- _Prompt_
Give back exactly the lines of the data below, starting with the line that has "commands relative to" and going on through the line that has "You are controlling".

- _The data_
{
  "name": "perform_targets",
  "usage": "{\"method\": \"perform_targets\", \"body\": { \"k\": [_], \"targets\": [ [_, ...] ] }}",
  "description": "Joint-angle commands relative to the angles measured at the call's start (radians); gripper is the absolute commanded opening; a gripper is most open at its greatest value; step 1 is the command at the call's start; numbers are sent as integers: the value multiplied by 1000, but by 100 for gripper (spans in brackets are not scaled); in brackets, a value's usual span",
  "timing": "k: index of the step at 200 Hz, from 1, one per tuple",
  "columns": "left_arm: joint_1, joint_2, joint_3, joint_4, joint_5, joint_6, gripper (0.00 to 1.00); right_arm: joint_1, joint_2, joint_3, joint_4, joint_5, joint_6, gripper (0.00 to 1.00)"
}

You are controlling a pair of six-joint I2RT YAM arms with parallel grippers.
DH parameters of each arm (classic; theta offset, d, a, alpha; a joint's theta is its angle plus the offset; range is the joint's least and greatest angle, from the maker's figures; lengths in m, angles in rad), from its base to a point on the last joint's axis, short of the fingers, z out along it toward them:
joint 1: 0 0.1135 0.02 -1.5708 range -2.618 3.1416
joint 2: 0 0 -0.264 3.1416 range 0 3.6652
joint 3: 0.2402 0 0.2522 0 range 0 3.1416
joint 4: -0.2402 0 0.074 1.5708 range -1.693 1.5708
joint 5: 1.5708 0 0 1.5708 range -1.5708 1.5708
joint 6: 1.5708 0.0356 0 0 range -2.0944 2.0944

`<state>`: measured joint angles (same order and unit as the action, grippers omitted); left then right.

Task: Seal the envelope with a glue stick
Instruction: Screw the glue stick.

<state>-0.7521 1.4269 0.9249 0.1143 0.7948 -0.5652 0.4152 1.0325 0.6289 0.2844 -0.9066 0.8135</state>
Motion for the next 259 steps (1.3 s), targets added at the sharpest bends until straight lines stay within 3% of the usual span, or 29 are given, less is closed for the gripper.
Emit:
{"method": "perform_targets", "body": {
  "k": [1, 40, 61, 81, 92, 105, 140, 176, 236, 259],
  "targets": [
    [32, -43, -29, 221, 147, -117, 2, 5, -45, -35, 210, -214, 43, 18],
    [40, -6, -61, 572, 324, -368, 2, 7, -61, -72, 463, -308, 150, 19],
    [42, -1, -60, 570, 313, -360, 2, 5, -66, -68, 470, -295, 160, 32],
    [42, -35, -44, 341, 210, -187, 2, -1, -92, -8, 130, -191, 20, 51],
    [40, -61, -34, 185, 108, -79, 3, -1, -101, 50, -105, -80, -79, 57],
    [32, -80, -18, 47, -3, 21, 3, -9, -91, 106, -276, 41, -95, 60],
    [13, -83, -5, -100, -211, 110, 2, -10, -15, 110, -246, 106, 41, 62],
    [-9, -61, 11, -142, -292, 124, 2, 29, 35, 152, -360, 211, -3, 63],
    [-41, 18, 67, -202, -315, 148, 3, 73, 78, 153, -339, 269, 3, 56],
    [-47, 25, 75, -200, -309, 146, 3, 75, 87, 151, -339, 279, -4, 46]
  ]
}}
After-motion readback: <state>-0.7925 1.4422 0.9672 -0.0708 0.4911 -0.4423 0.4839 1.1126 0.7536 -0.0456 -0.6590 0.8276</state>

- _Response to the exercise_
  "description": "Joint-angle commands relative to the angles measured at the call's start (radians); gripper is the absolute commanded opening; a gripper is most open at its greatest value; step 1 is the command at the call's start; numbers are sent as integers: the value multiplied by 1000, but by 100 for gripper (spans in brackets are not scaled); in brackets, a value's usual span",
  "timing": "k: index of the step at 200 Hz, from 1, one per tuple",
  "columns": "left_arm: joint_1, joint_2, joint_3, joint_4, joint_5, joint_6, gripper (0.00 to 1.00); right_arm: joint_1, joint_2, joint_3, joint_4, joint_5, joint_6, gripper (0.00 to 1.00)"
}

You are controlling a pair of six-joint I2RT YAM arms with parallel grippers.

The response is now complete.